» PROBLEM STATEMENT: Pictures stay out of the copy; set down each line of the listing below exactly.

» PROVIDED DATA:

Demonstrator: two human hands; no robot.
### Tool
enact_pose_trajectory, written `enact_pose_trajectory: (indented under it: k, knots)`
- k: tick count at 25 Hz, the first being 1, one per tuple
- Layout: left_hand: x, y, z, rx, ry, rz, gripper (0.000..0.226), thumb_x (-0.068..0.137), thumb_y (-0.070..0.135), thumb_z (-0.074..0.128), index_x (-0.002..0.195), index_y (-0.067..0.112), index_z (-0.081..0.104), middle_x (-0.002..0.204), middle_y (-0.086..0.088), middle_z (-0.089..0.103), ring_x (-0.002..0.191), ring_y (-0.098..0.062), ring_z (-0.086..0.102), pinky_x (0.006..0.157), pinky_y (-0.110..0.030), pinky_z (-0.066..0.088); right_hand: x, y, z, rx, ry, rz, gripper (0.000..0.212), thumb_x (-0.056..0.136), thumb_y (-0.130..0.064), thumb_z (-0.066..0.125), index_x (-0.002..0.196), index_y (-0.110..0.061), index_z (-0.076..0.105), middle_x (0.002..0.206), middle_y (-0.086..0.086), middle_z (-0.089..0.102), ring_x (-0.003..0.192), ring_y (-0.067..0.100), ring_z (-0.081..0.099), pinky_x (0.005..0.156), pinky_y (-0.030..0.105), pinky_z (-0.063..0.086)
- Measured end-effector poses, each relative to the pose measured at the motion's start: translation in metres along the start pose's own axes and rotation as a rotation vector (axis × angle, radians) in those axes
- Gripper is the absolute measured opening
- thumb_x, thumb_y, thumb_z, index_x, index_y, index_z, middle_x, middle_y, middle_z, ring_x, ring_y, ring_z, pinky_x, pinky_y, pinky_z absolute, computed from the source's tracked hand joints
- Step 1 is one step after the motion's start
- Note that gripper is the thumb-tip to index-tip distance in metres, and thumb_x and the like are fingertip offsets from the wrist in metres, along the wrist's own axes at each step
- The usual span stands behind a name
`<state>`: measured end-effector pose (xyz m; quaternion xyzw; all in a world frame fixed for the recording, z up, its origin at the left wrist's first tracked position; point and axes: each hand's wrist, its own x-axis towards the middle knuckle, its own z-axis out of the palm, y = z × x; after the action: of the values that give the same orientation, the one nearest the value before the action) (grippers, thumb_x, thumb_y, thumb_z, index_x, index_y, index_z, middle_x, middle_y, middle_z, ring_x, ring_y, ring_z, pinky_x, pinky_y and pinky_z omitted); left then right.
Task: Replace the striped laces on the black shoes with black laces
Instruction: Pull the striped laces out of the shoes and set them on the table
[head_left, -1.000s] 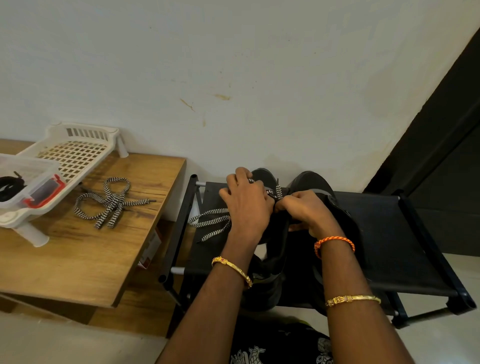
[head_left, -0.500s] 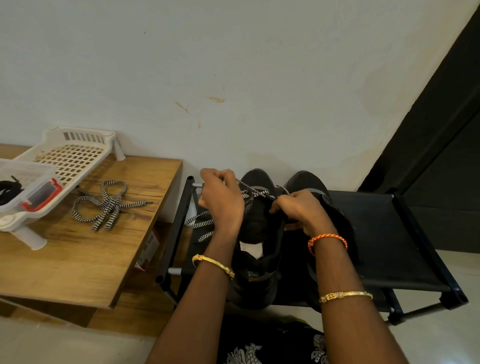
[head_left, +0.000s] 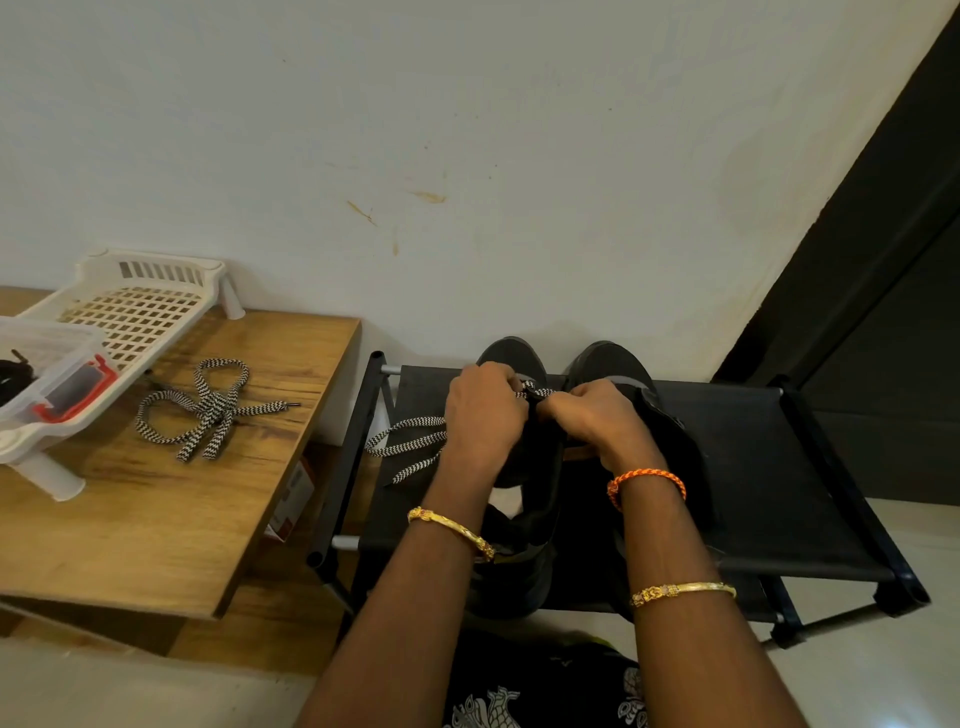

» EXERCISE OUTPUT:
Demonstrator: two human hands; no robot.
### Tool
enact_pose_trajectory, written `enact_pose_trajectory: (indented under it: k, knots)`
- k: tick count at 25 Hz, the first being 1, one per tuple
- Layout: left_hand: x, y, z, rx, ry, rz, gripper (0.000..0.226), thumb_x (-0.068..0.137), thumb_y (-0.070..0.135), thumb_z (-0.074..0.128), index_x (-0.002..0.195), index_y (-0.067..0.112), index_z (-0.081..0.104), middle_x (-0.002..0.204), middle_y (-0.086..0.088), middle_z (-0.089..0.103), ring_x (-0.002..0.191), ring_y (-0.098..0.062), ring_z (-0.086..0.102), pinky_x (0.006..0.157), pinky_y (-0.110..0.030), pinky_z (-0.066..0.088); right_hand: x, y, z, rx, ry, rz, gripper (0.000..0.212), thumb_x (-0.056..0.136), thumb_y (-0.130..0.064), thumb_z (-0.066..0.125), index_x (-0.002..0.196), index_y (-0.110..0.061), index_z (-0.076..0.105), middle_x (0.002..0.206), middle_y (-0.086..0.086), middle_z (-0.089..0.102), ring_x (-0.003..0.192), ring_y (-0.067..0.100), ring_z (-0.081..0.099), pinky_x (0.005..0.156), pinky_y (-0.030..0.105), pinky_z (-0.063..0.086)
- Measured end-effector poses, each relative to the pose measured at the motion's start: translation in metres along the start pose's own axes and rotation as a rotation vector (axis × angle, radians) in those axes
- Gripper is the absolute measured opening
- thumb_x, thumb_y, thumb_z, index_x, index_y, index_z, middle_x, middle_y, middle_z, ring_x, ring_y, ring_z, pinky_x, pinky_y, pinky_z absolute, computed from the source's tracked hand joints
- Step 1 is one step after the motion's start
- Note that gripper is the thumb-tip to index-tip distance in metres, and thumb_x and the like are fingertip offsets from the wrist in metres, along the wrist's own axes at each step
- The usual span stands behind a name
`<state>`: measured end-effector pose (xyz m; quaternion xyzw; all in a world frame fixed for the recording, z up, its origin at the left wrist's first tracked position; point and axes: each hand's wrist, its own x-axis towards the middle knuckle, its own z-axis out of the palm, y = z × x; after the action: of the values that give the same orientation, the one nearest the value before the action) (grippers, thumb_x, thumb_y, thumb_z, index_x, index_y, index_z, middle_x, middle_y, middle_z, ring_x, ring_y, ring_z, pinky_x, pinky_y and pinky_z omitted); left then right.
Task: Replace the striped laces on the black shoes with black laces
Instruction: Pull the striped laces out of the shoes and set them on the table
[head_left, -1.000s] 
[head_left, -0.500s] 
[head_left, +0.000s] 

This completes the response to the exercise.